--- EXERCISE ---
The records below hold a stretch from the line with "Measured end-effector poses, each" through the line with "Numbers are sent"; return exactly those lines, ends included, and nothing more.

Entries taken from a collection:
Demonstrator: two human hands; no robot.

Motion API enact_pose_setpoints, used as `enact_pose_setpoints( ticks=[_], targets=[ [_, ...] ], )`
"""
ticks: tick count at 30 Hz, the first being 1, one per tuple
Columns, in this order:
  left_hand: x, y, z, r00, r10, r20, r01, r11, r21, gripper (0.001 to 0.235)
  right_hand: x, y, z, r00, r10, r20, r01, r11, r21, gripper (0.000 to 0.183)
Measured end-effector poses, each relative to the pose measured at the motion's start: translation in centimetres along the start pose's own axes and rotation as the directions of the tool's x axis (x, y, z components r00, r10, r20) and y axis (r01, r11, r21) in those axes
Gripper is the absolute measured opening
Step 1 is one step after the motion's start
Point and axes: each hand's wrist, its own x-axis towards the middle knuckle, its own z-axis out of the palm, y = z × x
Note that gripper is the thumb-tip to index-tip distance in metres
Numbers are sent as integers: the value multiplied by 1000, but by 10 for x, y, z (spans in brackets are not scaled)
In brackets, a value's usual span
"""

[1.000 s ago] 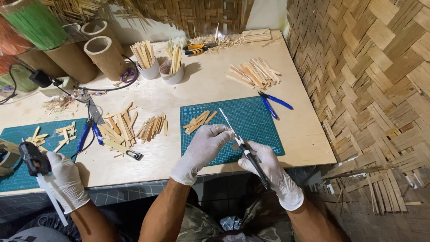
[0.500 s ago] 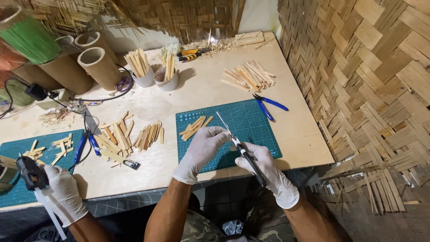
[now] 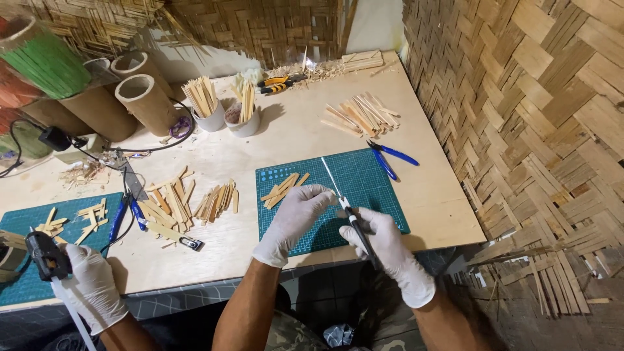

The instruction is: A person is crafting with wooden sticks, measuring and cutting them to specific lengths using snips on a green cutting mat.

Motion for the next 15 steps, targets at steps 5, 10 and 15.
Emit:
enact_pose_setpoints(
  ticks=[5,10,15],
  targets=[
    [19,-5,0,987,134,-87,-146,977,-154,18,4,-55,-11,993,37,-115,-102,770,-630,60],
    [49,-16,-9,944,204,-258,-247,957,-149,13,51,-48,-23,990,-24,-138,-114,434,-894,54],
    [89,-32,-15,951,154,-267,-228,934,-276,16,97,-17,-29,997,-63,-46,-38,117,-992,54]
  ],
)
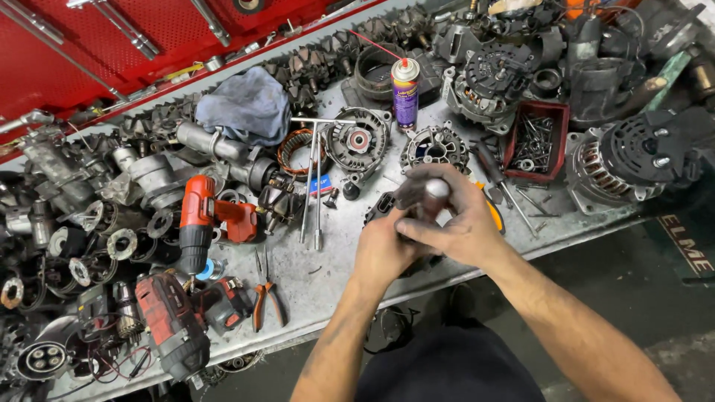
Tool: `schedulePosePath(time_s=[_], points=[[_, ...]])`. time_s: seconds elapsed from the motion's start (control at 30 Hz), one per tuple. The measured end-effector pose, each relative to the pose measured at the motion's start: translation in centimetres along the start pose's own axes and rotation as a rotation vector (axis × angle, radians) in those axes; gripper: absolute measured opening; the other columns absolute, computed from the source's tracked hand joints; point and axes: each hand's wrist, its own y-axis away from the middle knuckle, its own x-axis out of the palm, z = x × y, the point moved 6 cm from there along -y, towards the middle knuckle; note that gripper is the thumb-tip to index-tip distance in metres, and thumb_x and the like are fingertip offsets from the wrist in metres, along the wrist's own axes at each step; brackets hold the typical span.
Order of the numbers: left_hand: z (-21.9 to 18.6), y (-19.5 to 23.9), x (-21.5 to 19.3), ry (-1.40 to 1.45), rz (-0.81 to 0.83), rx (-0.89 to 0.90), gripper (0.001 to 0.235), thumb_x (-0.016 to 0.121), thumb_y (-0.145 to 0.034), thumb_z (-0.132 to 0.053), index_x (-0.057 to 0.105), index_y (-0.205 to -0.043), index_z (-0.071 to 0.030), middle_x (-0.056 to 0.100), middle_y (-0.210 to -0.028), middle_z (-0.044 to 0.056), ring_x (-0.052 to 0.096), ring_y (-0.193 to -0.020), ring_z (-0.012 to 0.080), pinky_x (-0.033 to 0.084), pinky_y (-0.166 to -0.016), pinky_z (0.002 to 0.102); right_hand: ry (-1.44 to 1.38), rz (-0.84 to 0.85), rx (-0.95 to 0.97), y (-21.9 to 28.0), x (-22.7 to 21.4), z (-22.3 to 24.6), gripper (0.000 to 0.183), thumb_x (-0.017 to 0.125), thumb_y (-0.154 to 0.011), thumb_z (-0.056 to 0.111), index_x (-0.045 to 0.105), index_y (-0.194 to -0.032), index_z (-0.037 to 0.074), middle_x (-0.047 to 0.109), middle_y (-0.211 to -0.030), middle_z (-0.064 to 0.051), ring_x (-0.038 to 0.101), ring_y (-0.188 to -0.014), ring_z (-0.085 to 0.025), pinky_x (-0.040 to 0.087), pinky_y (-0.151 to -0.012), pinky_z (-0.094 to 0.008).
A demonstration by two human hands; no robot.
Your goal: The person disassembles a car alternator on a cluttered workbench. They use a screwdriver to remove screws, pliers to pull out pins, and a power drill to remove bolts, separating the alternator into its component parts.
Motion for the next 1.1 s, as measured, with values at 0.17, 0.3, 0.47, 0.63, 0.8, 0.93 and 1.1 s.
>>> schedulePosePath(time_s=[0.17, 0.3, 0.47, 0.63, 0.8, 0.93, 1.1], points=[[-1.8, 0.5, -1.1, 0.076, 0.126, 0.103, 0.042, 0.083, -0.074, -0.027, 0.071, -0.111, -0.01, 0.077, -0.104, 0.011, 0.076, -0.096, 0.0289, 0.06, -0.087, 0.037, -0.02, -0.044, 0.03, 0.4, -0.8, -1.7, 0.026, 0.076, -0.095, 0.005, 0.064, -0.118, 0.003, 0.072, -0.104, -0.006, 0.069, -0.097, -0.012, 0.058, -0.088, -0.028], [-1.0, 0.7, -2.5, 0.034, 0.041, 0.174, 0.047, 0.076, -0.07, -0.022, 0.07, -0.115, -0.007, 0.073, -0.107, 0.013, 0.072, -0.098, 0.0325, 0.059, -0.086, 0.041, -0.088, -0.116, 0.002, 0.4, -2.2, -0.7, 0.015, 0.071, -0.099, 0.002, 0.064, -0.113, 0.002, 0.073, -0.099, -0.007, 0.07, -0.092, -0.013, 0.059, -0.085, -0.028], [-0.5, 0.4, -0.4, -0.406, 0.207, 0.056, 0.031, 0.077, -0.079, -0.033, 0.073, -0.096, -0.007, 0.07, -0.096, 0.013, 0.069, -0.094, 0.0364, 0.055, -0.081, 0.048, -0.274, -0.162, 0.073, 0.3, -3.8, 0.2, 0.015, 0.068, -0.097, 0.003, 0.06, -0.11, 0.001, 0.073, -0.094, -0.011, 0.073, -0.083, -0.019, 0.058, -0.062, -0.033], [0.0, -0.3, 2.6, -0.619, 0.295, 0.106, 0.023, 0.075, -0.079, -0.029, 0.076, -0.085, -0.006, 0.073, -0.091, 0.015, 0.072, -0.085, 0.0354, 0.057, -0.074, 0.048, -0.23, -0.201, -0.112, 1.6, -6.5, 1.9, 0.011, 0.066, -0.104, 0.006, 0.061, -0.112, 0.002, 0.071, -0.099, -0.01, 0.072, -0.09, -0.019, 0.063, -0.082, -0.035], [0.4, -0.6, 3.7, -0.665, 0.233, 0.128, 0.016, 0.075, -0.074, -0.022, 0.076, -0.074, -0.006, 0.074, -0.082, 0.017, 0.074, -0.077, 0.0356, 0.059, -0.067, 0.047, 0.834, -0.282, -0.155, 5.3, -11.0, -1.3, 0.02, 0.073, -0.089, 0.009, 0.067, -0.103, -0.003, 0.066, -0.088, -0.015, 0.064, -0.08, -0.02, 0.052, -0.074, -0.035], [-0.3, -0.3, 3.6, -0.675, 0.199, 0.015, 0.015, 0.076, -0.075, -0.021, 0.076, -0.075, -0.006, 0.074, -0.082, 0.018, 0.074, -0.075, 0.0367, 0.059, -0.066, 0.047, 0.644, -0.447, 0.165, 11.2, -14.2, -8.1, 0.018, 0.073, -0.094, 0.008, 0.073, -0.111, 0.002, 0.073, -0.088, -0.01, 0.066, -0.073, -0.017, 0.053, -0.073, -0.032], [-0.7, -0.2, 3.2, -0.646, 0.23, -0.131, 0.023, 0.081, -0.073, -0.028, 0.076, -0.075, -0.005, 0.073, -0.08, 0.018, 0.073, -0.076, 0.0366, 0.059, -0.069, 0.046, 0.664, -0.204, 0.004, 15.5, -11.9, -11.8, 0.049, 0.083, -0.074, 0.014, 0.07, -0.12, 0.005, 0.075, -0.098, -0.01, 0.074, -0.083, -0.02, 0.056, -0.076, -0.032]])
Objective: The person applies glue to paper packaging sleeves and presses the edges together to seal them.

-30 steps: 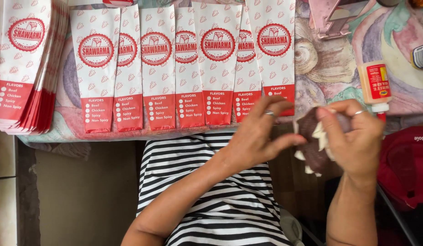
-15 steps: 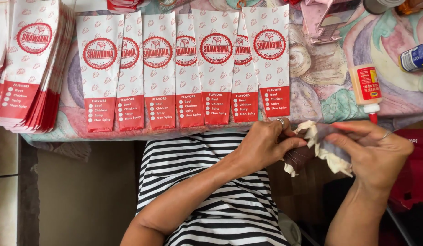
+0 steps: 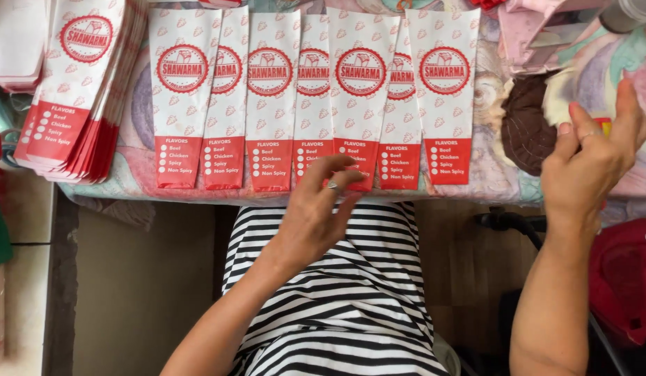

--- SOLUTION FOR THIS TASK ---
Measured end-effector poses, each relative to the pose measured at the motion's start: translation in centimetres along the start pose's own axes and rotation as the directions of the tool's x axis (x, y, z components r00, r10, r20) and y axis (r01, r11, r21) in those axes
Gripper is the absolute measured opening
Step 1 is one step after the motion's start
Point and axes: each hand's wrist, its own x-axis towards the middle knuckle, its own z-axis out of the palm, y = z × x
Note that gripper is the thumb-tip to index-tip distance in metres
Numbers are sent as integers: the value multiplied by 1000, but by 10 for x, y, z (spans in brackets are not scaled)

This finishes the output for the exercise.